The Master Will See You Now

Date: 6 March 2016

Location: somewhere in the wilds of Essex, on the train home from Cambridge.

The sun has just started to go down over the gentle Cam and, all along Queen St, the lights in pubs and restaurants are flickering to life. The air is cold and crisp and pedestrians and cyclists move at a good clip to beat the rain that's threatening.

Kitty and I, both dressed very neatly indeed, walk up to the grand doors of the imposing Trinity College. The college is closed to those not in residence but we have an invitation. So, at the porters lodge we tentatively say that we're here to see 'The Master'. The porters are, in fact, expecting us and there are smiles all around as we explain that, yes, we're both Australian lawyers working for the same company with the Master's daughter and, yes, we really do have the same first name, yes, it is quite funny!

'Sir,' a porter says quietly into a phone, 'your guests are here.
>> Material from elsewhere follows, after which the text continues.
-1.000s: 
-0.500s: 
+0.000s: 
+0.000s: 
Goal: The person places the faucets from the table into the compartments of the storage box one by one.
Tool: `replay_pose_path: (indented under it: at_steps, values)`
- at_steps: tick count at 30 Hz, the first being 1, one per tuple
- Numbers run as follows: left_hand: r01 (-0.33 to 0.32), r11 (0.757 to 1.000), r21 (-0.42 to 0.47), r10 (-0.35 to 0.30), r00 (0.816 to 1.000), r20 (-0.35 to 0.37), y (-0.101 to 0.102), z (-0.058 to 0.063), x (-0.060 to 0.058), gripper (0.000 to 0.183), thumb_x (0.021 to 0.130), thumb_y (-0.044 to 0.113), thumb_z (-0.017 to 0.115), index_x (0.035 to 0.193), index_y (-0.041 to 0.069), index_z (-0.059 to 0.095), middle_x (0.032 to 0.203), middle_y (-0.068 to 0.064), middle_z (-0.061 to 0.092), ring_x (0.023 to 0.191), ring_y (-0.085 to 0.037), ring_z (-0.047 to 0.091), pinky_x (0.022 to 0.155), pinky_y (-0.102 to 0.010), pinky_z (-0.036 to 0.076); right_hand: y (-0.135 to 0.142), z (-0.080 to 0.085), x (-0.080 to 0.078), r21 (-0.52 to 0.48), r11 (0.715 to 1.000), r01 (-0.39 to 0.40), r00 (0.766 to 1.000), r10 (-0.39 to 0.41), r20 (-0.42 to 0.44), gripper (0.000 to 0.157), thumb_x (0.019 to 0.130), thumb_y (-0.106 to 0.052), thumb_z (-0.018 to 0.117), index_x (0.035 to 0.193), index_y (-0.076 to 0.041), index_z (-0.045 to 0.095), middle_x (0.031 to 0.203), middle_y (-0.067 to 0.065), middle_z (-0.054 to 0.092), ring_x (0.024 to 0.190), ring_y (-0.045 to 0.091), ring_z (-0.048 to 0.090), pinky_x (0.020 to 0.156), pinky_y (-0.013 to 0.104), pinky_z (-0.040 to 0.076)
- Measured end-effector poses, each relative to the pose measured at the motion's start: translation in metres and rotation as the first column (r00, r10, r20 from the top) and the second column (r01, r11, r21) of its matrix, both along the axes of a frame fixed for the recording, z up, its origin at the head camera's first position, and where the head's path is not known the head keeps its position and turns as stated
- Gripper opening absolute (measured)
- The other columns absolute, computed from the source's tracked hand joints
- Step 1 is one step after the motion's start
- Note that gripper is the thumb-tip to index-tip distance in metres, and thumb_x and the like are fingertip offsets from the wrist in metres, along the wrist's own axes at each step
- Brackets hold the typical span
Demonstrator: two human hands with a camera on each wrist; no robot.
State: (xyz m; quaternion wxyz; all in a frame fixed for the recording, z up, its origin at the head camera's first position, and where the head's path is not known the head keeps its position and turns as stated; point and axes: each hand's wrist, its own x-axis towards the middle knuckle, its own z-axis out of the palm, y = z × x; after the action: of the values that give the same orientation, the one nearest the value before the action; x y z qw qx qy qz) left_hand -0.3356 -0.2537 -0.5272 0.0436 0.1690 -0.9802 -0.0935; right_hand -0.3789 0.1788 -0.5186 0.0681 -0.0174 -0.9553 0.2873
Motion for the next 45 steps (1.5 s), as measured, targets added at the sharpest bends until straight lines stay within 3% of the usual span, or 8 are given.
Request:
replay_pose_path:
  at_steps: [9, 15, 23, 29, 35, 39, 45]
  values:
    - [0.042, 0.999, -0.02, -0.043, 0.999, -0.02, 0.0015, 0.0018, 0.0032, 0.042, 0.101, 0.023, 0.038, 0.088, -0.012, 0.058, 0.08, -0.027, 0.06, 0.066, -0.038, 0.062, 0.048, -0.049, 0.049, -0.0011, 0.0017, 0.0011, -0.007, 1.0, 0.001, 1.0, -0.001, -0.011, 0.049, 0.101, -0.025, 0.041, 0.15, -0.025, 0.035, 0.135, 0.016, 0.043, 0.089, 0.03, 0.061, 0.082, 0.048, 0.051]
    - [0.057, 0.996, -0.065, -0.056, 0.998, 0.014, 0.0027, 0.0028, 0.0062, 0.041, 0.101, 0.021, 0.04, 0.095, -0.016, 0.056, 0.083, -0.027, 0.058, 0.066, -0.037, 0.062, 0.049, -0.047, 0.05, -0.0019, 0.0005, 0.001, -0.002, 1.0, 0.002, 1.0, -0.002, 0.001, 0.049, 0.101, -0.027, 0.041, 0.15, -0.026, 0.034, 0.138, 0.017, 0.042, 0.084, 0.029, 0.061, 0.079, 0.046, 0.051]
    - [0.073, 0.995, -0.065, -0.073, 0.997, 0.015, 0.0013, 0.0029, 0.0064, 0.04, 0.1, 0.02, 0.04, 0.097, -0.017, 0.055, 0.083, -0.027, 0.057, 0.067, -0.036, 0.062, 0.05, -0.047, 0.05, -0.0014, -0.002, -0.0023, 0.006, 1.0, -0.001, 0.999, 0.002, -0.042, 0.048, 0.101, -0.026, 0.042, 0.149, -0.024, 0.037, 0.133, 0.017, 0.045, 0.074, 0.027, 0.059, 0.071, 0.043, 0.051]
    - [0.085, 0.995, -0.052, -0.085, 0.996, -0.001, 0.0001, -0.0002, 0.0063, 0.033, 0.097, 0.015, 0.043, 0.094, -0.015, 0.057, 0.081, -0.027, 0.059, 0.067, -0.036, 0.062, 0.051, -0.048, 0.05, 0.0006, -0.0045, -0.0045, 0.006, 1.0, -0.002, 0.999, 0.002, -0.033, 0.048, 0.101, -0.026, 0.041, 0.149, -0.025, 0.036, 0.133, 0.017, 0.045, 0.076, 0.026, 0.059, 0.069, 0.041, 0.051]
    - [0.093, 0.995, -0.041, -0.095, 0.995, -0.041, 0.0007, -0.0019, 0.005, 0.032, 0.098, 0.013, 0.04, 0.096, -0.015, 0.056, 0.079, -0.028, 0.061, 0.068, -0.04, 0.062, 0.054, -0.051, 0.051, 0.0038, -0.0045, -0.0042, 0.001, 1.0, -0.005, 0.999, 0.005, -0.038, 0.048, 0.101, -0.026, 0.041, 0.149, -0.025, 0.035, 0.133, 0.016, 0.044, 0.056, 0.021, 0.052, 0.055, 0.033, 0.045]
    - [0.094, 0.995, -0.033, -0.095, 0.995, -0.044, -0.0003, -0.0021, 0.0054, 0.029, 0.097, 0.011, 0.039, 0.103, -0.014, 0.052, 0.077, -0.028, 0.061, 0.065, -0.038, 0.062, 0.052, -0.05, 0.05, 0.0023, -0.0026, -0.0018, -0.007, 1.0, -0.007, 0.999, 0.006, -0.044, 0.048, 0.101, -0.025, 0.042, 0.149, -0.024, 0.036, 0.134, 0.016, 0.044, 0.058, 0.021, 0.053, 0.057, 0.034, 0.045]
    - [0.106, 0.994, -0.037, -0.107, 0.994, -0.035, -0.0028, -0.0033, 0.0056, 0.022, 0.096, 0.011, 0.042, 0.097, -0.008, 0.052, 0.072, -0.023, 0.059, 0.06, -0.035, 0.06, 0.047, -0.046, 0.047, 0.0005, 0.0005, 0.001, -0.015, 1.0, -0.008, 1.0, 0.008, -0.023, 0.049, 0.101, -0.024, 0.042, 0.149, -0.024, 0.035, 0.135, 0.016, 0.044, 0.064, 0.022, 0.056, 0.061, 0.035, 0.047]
Ok. Ladies, the Master is waiting.'

And we're in. Ahead of us is a huge green lawn cloistered in by the four grand buildings that form the main body of the college. These rise up, tall and proud, and shut out prying eyes. We walk carefully around the lawn (watching in amusement as an older man, robed and clearly a professor, walks across the lawn in a flagrant display of his superior rights to do so) and nervously ring the doorbell on the Master's Lodge.

The word 'lodge' calls to mind a cozy cabin in the woods, or perhaps an elegant chalet in the snow. Don't be misled. A Cambridge lodge is no such thing. The building into which we're soon ushered by the Master himself is a mansion-like house dating back from the time of Henry VIII. And the Master takes residence there, and his post, by personal invitation from the King or Queen of England. It's… surreal.

We make very awkward initial chatter with the Master, both Kitty and I supremely aware of just how ridiculously outmatched we are in the intelligence stakes here. But he's as nervous as we are, clearly ill at ease hosting two thirty something girls — despite having just such a thing as a daughter.

Though, soon, we all start to warm up as we discover a shared interest in all Tudor history. We drift from one of the lodge's gorgeous cavernous space to the next gorgeous cavenous space, admiring the stunning furnishings and original art. I'm utterly fixated by a line of original Holbein portraits, more so when the Master explains their story to me. The portraits were commissioned by the college when Queen Elizabeth tended to visit. This room had been her quarters at the college and the walls had needed decorating. What to choose? Or, in an era when landscapes and still life were not being painted, who to choose? The decorators were cunning. They empaneled Stephen Gardiner, — all people who had assisted King Henry, the queen's father, with securing a divorce from his first wife allowing him to marry Anne Boelyn and Elizabeth to be born. (Of course, despite this work, most of them ended up meeting an early and grisly death by Henry's hand for one reason or another.) There's a small portrait of the man himself over a door and we look at it, me at least wondering what psychologists today would make of him. Kitty comments idly that it's a shame that there are so few portraits of Elizabeth around, the queen having been so controlling if her image that she had most destroyed. The Master smiles slightly and admits that the lodge has one. He leads us upstairs to an obscenely large drawing room. There's an oversized fireplace at one end, a long set of windows overlooking ornamental gardens ('that's all mine,' the Master tells us shyly, and I know our clueless Aussie charm is starting to win him over), two plush sofas that look ready to host foreign dignatories taking tea while maids hover attentively and, at the end of the room, a pair of life sized portraits, one of Newton and one of the elusive Elizabeth in full regalia. You can tell he's proud of it and our reaction dies not disappoint. My jaw drops. Kitty audibly gasps.

To ensure our socks are completely blown off, the tour finishes with a peak at the dining hall (satisfying, as Hogwarts-like as you'd expect it to be) where a lifesize King Henry supervises meals and then, finally, the lofty Wren library. Then it's time to go as the Master has to go to a gala dinner. College life! We make our awkward goodbyes and express the sincerest of thanks for what was truly a once in a lifetime experience. The pair of us stagger out, giddy with all we've seen. I think we're overawed. We polish off the evening with a few glasses of champagne and an early night.

On Suday we finish our perfect Cambridge weekend perfectly: breakfast, a morning service at Kings College and punting on the Cam under snugly blankets with cider in hand. Then we catch our trains home — Kitty northwards, me southbound.